What lines below hold the string "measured"? Copy them all.
[INFORMATION PROVIDED — start]
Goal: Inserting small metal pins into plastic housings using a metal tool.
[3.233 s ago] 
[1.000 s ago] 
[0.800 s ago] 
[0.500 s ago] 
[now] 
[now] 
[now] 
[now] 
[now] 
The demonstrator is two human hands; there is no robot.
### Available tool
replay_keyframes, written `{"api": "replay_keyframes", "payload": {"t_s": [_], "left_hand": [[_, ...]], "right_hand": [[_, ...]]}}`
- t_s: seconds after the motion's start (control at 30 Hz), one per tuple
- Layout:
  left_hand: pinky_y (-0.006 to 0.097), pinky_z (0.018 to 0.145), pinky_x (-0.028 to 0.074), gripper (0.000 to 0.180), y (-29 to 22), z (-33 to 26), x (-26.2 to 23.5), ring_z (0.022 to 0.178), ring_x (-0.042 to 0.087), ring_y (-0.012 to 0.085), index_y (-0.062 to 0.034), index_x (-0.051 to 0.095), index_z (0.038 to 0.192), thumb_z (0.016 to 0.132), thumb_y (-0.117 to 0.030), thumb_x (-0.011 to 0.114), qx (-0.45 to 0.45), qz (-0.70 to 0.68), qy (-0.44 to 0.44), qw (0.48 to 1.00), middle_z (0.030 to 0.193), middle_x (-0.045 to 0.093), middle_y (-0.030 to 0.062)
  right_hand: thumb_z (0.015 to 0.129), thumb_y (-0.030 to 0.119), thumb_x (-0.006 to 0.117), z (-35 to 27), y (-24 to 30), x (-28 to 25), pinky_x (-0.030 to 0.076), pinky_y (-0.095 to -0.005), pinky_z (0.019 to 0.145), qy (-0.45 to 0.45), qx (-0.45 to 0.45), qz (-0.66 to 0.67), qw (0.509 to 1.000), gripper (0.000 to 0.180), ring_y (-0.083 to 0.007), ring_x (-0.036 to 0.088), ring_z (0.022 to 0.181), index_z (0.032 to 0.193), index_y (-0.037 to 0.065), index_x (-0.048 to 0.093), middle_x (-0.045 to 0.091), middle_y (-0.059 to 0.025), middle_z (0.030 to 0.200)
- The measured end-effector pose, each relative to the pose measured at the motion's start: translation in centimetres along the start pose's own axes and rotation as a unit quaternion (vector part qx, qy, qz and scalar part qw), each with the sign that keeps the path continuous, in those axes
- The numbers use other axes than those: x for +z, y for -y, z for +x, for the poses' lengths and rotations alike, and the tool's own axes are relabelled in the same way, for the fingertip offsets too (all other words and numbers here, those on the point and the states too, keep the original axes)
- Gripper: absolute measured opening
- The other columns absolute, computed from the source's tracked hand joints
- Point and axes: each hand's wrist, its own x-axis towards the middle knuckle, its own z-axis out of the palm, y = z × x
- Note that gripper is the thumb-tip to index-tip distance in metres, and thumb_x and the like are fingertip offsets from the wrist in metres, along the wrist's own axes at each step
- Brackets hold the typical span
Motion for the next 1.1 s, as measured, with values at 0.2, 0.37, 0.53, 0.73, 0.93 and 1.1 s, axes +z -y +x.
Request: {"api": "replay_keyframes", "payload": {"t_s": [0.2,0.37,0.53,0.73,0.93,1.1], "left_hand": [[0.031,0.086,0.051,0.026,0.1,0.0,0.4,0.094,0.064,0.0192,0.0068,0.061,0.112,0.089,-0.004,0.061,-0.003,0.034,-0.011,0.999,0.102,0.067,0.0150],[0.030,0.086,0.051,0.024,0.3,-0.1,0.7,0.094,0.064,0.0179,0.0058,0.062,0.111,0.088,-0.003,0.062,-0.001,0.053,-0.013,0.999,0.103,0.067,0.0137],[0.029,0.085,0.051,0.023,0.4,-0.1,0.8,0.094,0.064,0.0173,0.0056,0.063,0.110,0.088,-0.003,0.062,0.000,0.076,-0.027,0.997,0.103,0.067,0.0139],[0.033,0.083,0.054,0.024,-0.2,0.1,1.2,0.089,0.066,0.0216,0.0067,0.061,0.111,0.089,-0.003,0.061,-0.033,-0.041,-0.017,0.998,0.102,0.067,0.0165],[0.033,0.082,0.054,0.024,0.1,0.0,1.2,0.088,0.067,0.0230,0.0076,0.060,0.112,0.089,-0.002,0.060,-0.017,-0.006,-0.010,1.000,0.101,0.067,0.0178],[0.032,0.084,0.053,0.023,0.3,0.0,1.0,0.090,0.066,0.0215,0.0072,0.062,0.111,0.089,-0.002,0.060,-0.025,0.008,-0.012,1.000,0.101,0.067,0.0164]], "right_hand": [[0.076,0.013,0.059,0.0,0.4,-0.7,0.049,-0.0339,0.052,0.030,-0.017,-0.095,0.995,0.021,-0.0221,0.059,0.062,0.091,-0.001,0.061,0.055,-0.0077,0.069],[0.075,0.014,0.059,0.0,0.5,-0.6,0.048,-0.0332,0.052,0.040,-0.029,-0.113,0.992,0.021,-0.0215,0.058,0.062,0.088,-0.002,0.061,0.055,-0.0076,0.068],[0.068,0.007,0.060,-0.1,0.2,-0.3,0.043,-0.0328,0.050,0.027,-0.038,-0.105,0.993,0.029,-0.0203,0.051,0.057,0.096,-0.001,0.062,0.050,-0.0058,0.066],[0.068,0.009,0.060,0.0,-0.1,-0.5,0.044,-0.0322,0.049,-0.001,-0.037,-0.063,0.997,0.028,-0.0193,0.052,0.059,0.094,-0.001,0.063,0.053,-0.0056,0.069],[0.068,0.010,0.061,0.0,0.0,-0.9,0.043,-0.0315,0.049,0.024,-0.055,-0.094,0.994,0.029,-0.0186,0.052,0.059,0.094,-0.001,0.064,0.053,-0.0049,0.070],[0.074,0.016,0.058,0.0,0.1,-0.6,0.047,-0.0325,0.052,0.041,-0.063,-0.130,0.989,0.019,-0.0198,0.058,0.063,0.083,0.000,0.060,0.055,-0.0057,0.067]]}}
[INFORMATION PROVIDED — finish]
**YOUR RESPONSE**
- The measured end-effector pose, each relative to the pose measured at the motion's start: translation in centimetres along the start pose's own axes and rotation as a unit quaternion (vector part qx, qy, qz and scalar part qw), each with the sign that keeps the path continuous, in those axes
- Gripper: absolute measured opening
Motion for the next 1.1 s, as measured, with values at 0.2, 0.37, 0.53, 0.73, 0.93 and 1.1 s, axes +z -y +x.

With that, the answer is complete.